WORK REQUEST — Scan the listing beneath this sentence. Report each line with the word "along".

INFORMATION SHOWN —

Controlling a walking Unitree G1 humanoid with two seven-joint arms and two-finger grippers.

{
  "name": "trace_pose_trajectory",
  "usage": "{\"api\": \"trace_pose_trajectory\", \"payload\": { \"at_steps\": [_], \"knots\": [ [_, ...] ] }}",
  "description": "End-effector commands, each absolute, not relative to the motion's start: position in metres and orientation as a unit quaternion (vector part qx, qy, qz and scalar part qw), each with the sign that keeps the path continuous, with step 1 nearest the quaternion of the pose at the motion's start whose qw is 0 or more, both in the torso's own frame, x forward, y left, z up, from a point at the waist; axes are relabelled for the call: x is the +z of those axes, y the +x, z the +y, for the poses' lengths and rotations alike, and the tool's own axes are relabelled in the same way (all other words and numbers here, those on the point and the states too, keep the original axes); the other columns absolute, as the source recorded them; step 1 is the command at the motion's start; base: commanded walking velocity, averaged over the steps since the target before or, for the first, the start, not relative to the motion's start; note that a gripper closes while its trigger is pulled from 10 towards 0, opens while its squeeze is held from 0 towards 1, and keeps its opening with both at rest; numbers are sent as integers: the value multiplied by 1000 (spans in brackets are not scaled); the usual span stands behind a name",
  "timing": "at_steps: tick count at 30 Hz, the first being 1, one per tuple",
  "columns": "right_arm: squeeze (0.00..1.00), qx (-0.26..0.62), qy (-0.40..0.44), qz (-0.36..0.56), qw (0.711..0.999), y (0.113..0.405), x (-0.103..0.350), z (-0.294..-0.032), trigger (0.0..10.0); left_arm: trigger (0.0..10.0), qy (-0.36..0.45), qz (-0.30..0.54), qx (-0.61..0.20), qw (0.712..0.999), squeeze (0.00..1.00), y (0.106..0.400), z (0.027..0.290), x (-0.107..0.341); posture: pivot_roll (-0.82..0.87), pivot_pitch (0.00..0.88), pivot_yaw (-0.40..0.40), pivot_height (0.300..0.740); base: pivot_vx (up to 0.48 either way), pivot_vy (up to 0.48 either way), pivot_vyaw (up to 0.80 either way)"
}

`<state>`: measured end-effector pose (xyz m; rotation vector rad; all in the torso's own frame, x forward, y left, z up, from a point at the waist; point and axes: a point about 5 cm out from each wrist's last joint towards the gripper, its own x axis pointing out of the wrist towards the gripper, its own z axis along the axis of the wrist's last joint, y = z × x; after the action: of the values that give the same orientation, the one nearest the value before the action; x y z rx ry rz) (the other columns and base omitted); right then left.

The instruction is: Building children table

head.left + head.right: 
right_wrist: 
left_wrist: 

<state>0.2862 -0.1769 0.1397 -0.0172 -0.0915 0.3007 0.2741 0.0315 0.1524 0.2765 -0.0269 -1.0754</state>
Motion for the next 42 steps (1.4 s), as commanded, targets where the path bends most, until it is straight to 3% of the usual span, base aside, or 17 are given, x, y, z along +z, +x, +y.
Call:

ANSWER TO THIS EXERCISE —
`<state>`: measured end-effector pose (xyz m; rotation vector rad; all in the torso's own frame, x forward, y left, z up, from a point at the waist; point and axes: a point about 5 cm out from each wrist's last joint towards the gripper, its own x axis pointing out of the wrist towards the gripper, its own z axis along the axis of the wrist's last joint, y = z × x; after the action: of the values that give the same orientation, the one nearest the value before the action; x y z rx ry rz) (the other columns and base omitted); right then left.
Motion for the next 42 steps (1.4 s), as commanded, targets where the path bends most, until it is straight to 3% of the usual span, base aside, or 17 are given, x, y, z along +z, +x, +y.

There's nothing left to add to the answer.